Bu ikinci beyin ana beyinde şartlanmalara ve değer yargılarına göre kendi istek ve arzularını sana yaptırtıyor. Laf arasında buna tasavvufta nefsi emare denir. Emreden nefs. Emreden nefs diye bahsedilen nefsi emare işte bu karındaki veya diğer bir tabirle arz da ki ikinci beyin.

Sana kendini madde kabul ettirir ve sadece madde peşinde koşmayı emreder. Maddi zevklerini maddi arzularını tatmin için seni yaşatır. Hayvani değerlerini ortaya koydurur.

Eski düşünürler öyle demişler; insana hayvanı natık, düşünen hayvan demişlerdir. Veya gelişmiş hayvan demişlerdir. İşte o en gelişmiş hayvan tabiri, insanın bedenine aittir. Çünkü insan bedeni tamamen hayvansal özelliklerle yaşar. Bütün hayvanlarda ortak olan özelliklerle yaşar. Yeme içme, uyuma, sex yapma üreme vs. bunların hepsi, bütün hayvanların ortak tarafıdır.

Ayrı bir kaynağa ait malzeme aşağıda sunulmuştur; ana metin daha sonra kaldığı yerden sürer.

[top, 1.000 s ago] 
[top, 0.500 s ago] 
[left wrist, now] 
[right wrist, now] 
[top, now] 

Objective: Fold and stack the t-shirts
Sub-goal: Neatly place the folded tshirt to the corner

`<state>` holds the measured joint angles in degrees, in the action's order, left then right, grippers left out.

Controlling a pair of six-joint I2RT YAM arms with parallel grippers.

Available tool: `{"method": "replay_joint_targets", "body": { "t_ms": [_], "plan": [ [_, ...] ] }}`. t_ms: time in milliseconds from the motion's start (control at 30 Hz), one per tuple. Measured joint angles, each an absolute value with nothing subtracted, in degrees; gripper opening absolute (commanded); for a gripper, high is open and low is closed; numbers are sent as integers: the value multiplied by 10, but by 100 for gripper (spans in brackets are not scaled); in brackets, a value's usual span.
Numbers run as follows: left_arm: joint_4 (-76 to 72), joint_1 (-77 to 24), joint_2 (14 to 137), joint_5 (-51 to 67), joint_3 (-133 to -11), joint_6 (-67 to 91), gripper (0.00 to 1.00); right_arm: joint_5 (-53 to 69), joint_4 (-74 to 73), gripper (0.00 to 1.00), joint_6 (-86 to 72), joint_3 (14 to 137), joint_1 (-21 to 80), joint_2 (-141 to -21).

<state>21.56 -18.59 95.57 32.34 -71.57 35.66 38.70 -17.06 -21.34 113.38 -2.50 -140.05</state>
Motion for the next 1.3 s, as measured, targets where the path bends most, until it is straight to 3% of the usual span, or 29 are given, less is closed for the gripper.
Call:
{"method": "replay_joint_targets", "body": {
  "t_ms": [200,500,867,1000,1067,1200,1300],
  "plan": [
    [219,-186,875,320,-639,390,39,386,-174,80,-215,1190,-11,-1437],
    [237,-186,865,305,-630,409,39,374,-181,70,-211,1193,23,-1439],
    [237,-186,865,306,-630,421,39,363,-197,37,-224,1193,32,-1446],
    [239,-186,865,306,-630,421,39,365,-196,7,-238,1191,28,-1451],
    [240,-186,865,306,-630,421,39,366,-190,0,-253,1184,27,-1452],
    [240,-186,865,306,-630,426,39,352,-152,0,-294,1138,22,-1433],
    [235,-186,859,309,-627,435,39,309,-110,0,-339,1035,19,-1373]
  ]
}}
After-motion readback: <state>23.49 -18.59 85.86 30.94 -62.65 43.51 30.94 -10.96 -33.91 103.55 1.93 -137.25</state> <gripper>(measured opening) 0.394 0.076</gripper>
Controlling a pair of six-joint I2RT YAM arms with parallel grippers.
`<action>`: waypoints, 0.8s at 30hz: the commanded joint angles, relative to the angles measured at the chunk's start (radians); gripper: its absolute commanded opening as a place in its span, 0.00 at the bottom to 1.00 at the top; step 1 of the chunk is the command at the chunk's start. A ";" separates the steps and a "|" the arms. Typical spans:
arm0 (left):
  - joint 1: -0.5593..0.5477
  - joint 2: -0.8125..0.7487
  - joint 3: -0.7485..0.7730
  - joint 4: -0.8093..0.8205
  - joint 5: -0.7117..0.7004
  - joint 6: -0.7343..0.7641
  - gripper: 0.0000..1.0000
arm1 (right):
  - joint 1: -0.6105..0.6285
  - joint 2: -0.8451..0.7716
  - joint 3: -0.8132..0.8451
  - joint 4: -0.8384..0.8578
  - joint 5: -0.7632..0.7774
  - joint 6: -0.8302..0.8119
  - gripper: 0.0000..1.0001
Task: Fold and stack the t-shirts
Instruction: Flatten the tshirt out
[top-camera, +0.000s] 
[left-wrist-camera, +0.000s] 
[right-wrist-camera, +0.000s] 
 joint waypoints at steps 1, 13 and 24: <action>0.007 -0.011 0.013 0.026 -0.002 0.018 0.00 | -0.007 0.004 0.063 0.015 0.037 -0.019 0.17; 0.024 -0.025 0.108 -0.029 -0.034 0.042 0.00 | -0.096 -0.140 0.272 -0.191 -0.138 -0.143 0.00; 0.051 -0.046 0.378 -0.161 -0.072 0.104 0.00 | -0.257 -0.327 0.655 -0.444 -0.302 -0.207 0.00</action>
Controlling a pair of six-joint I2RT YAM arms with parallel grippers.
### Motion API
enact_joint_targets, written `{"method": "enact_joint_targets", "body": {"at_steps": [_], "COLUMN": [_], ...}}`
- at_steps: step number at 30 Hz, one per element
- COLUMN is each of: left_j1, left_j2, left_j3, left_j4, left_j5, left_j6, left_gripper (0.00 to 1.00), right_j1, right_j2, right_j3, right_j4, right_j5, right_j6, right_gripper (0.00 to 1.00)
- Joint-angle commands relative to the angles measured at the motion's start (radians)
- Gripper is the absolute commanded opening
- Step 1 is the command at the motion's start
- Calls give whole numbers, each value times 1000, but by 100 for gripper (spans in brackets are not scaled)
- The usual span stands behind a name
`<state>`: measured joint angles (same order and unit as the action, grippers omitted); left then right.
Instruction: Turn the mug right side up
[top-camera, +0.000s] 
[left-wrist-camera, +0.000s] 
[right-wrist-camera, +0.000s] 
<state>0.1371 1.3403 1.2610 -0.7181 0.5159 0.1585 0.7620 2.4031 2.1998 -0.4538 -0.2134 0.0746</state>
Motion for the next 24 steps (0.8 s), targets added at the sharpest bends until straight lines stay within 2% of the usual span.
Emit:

İşte bu bağırsak beynindeki istek ve arzuların kaynağı, seni bulunduğun çevrenin şartlandırdığı şekilde, Şöyle otur, şöyle kalk, şöyle beraberliklerin olsun, şunları ye, bunları iç, bunları tüket vs. gibi. O şartlanmalara dayalı bir biçimde o ye der, o yemek istiyorum der, o sex istiyorum der, çevre şartlanması da onun isteğini nasıl oluşturacağını meydana getirir. Bu sistem sen de otomatik olarak çalışır. Bu otomatik olarak çalışan sistemi de sen “ben” lenirsin, ben böyle istiyorum dersin. Halbuki beyinde otomatik çalışan bir sistem.

Eğer herhangi bir şekilde; sen de ya tamam yiyorum, içiyorum sex yapıyorum, uyuyorum, bilmem ne yapıyorum falan bunların hepsi de hayvanlara ait özellikler. Yani benim insan kelimesi ile etiketlenecek yanım neresi. Ben neyim. Ben sadece yiyip içip, uyuyan ve bir süre sonra yok olacak olan bir hayvan mıyım sorusunu düşünmeye başlarsan işte bu ikinci beyin sende sultasını sürerken, hükümranlığını sürerken kaçamak olarak, gizli de saklı da kendini araştırma kapısını açar.

Bunun için de burada sana yol gösterici iki yol var. Ya sana bunun ötesini, anlatan bir takım zevata inanacaksın, inanmak zorundasın, çünkü bunun herhangi bir materyal olarak önüne getirilip konması, üstünde çalışman mümkün değil, soyut bir kavram. Ya da eğer 21. yy. başlarında dünyaya gelmişsen o zamanda bilimsel, kesin tespit edilmiş realitelere dayalı olarak düşünüp sorgulamaya başlayacaksın.